Red Hat Bugzilla – Bug 741655
RFE: provide a way to unlock encrypted logical volume inside encrypted volume during boot
Last modified: 2013-12-09 08:35:50 EST
Description of problem:
I have installed system with following setup:
vda1 GTP partition
vda2 /boot ext4 partition
vda3 vg_main (unencrypted)
vda4 vg_enc (encrypted)
lv_root /root ext4 partition
lv_swap swap partition
lv_opt /opt ext4 partition (encrypted)
As you can see, I have encrypted partition lv_opt inside encrypted volume group vg_enc. Both share the same password.
Anaconda installs with this setup just fine. Also anaconda rescue mode can mount all partitions just fine. But I can't boot the system with it.
When I try to boot the system, I am asked for password, and then the system freezes. See attached debug log from systemd.
Version-Release number of selected component (if applicable):
Fedora 16 Beta RC3 i686 DVD
Steps to Reproduce:
1. install the system using the mentioned layout
2. try to boot
I also tried to have encrypted lv_root inside encrypted vg_main. That works fine. The problem is only with additional non-root partition and volume group.
Created attachment 525139 [details]
boot messages with systemd debug
The important part of the log:
Please enter passphrase for disk luks-e02c3e63-ddf8-4b83-84a3-6068aeb790a6!:********
[ 40.132807] systemd-cryptsetup: Set cipher aes, mode xts-plain64, key size 512 bits for device /dev/disk/by-uuid/e02c3e63-ddf8-4b83-84a3-6068aeb790a6.
Started Cryptography Setup for luks-e02c3e63-ddf8-4b83-84a3-6068aeb790a6.
[ 96.742794] systemd: Job dev-mapper-luks\x2dccdd0f39\x2d4795\x2d4586\x2da501\x2d4fd359df170b.device/start timed out.
Starting Cryptography Setup for luks-ccdd0f39-4795-4586-a501-4fd359df170b aborted because a dependency failed.
Starting /opt aborted because a dependency failed.
Created attachment 525140 [details]
rpm -qa output
I am not sure this is a cryptsetup bug. It just fails during boot, but works during anaconda rescue. So cryptsetup, systemd, dracut, ...?
This layout is very untypical, but still the system doesn't boot, proposing as a Beta/Final blocker.
Now attaching logs from the installed system (accessed via anaconda rescue mode): anaconda logs from /root and all logs from /var/log.

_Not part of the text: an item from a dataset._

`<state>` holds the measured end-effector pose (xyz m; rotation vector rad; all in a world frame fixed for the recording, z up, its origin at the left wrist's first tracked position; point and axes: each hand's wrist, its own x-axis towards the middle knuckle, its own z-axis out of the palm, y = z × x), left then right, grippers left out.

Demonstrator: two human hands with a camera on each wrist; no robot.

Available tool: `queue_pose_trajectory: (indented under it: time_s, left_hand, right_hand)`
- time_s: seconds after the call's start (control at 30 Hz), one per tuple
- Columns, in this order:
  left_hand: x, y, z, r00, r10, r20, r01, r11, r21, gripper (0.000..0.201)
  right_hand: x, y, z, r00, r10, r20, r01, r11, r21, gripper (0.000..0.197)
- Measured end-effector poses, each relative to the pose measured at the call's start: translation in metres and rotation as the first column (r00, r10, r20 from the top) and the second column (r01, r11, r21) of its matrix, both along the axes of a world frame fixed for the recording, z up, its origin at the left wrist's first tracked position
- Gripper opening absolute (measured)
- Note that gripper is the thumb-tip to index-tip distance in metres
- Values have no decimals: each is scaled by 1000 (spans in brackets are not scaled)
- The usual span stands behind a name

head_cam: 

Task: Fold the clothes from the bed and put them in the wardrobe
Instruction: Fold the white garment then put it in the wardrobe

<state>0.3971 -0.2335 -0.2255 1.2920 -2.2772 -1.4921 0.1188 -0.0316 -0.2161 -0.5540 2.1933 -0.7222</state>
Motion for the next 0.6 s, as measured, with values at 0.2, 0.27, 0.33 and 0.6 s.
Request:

Created attachment 525149 [details]
Created attachment 525150 [details]
Created attachment 525151 [details]
Created attachment 525152 [details]
logs from /var/log
It reminds me of bug 708684. We fixed it in F15 with a patch that was supposed to be temporary, because a proper fix was expected in lvm soon.
We need to check if this is indeed the same problem and if we have forward-port the fix from F15.
Kamil: do you have to use custom partitioning to achieve this layout? If so it's probably a Final blocker: we pretty much consider all 'custom partitioning' path bugs to block Final, not Alpha or Beta.
(In reply to comment #9)
> It reminds me of bug 708684.
The bug is different and the patch from F15 won't help.
In fact this configuration (encrypted LV in encrypted PV) fails in the same way with Fedora 15. I don't think this is blocker material. The configuration is hardly practical.
What happens on boot in such a configuration is this (simplified):
1. fedora-storage-init.service calls "vgchange -a y", thus discovers the LVs
on vg_main. It cannot see vg_enc yet because vda4 has not been unlocked.
2. cryptsetup@luks-$UUID_of_vda4.service unlocks vda4.
3. cryptsetup@luks-$UUID_of_opt.service is waiting for its device (lv_opt)
to appear in order to unlock it.
4. cryptsetup.target waits on all cryptsetup@.service instances.
5. fedora-storage-init-late.service waits on cryptsetup.target.
But f-s-i-late.service is the thing that is supposed to discover lv_opt.
There is a deadlock: 5 -> 4 -> 3 -> 5.
We wouldn't have this problem if LVM were able to assemble itself incrementally as devices appear.
As a workaround we could simulate incremental assembly by calling "vgchange -a y" every time we unlock an encrypted PV.
I don't think this is really blocker material since having lvm-on-crypto-on-lvm is nothing we really supported ever to my knowledge.
Also, I am tempted to just reassign all these bugs to LVM since the LVM folks really need to get their stuff in order and watch devices come and go instead of this broken scan logic.
Reassigning to LVM. Systemd has no knowledge about LVM or RAID in
general, it handles only crypt devices. If this is a supported setup,
the LVM tools need to provide the tools to handle device assembly
(In reply to comment #12)
> I don't think this is really blocker material since having lvm-on-crypto-on-lvm
> is nothing we really supported ever to my knowledge.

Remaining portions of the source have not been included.